Hoje vivendo em Tóquio, Barouh lançou Saravah em fita cassete há quatro anos no Japão. A versão em DVD saiu há dois. “Como é o Ano do Brasil na França, aproveitei para lançar o DVD por lá. Foi há quatro meses”, diz. “Agora chegou a vez de os brasileiros descobrirem o trabalho.”

De fato, assistir a Saravah é como abrir a arca de um tesouro sonoro nunca revelado. De repente, volta à vida Baden Powell, no auge da carreira e do domínio de sua arte, encarregado de levar o francês encantado pelos bares, clubes e quintais do Rio, ao mesmo tempo que acompanhava outros músicos com seu talento incrível. Ele e Barouh arranjaram um encontro entre a cantora Maria Bethânia e o sambista Paulinho da Viola numa mesa de bar em Itaipu, no litoral fluminense, então uma vila de pescadores.
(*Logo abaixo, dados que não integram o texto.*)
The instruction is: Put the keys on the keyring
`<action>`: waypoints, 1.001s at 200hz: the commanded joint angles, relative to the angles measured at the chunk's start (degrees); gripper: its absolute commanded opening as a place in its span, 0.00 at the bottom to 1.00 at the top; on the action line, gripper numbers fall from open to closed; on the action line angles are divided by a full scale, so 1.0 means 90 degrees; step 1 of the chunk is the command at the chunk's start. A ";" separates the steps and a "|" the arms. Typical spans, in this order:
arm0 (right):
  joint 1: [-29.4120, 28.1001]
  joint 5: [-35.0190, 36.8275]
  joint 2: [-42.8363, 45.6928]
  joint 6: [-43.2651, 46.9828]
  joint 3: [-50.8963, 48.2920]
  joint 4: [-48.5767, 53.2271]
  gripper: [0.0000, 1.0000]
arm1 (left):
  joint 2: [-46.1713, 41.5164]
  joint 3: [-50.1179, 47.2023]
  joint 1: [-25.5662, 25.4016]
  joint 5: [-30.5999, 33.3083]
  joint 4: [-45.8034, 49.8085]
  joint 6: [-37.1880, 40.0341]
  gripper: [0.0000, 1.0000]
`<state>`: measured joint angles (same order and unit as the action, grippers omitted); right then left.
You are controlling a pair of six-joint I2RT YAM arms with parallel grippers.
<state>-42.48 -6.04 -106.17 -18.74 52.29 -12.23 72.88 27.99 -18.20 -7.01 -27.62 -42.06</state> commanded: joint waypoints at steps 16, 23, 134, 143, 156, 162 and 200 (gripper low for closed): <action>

Bethânia, aos 21 anos, abriu-se diante da câmera amadora; cantou e contou tudo o que sabia, ao lado de um Paulinho convicto de manter a diferença em relação à moça. “Temos formação e compromissos diferentes”, diz. “Sou compositor de escola de samba.”

Bethânia aparece ainda em ensaios na boate Sucata, interpretando ‘Baby’ e ‘Tropicália’, canções de seu irmão Caetano, então exilado na Inglaterra. E é acompanhada – em improvável combinação – por Baden e pelo trombonista Raul de Souza. Outra cantora, Márcia, mostra os sambas afros de Baden num clima de total descontração. E há instantes preciosos, como o percussionista João da Bahiana (1887-1974) tocando prato numa tentativa de distinguir macumba de candomblé, e o maestro Pixinguinha (1897-1973) no fundo do quintal de sua casa suburbana, em Jacarepaguá, executando o clássico ‘Lamento’ ao sax tenor, acompanhado por Baden e João da Bahiana. “Filmei ensaios. Eles são melhores que shows”, ensina Barouh.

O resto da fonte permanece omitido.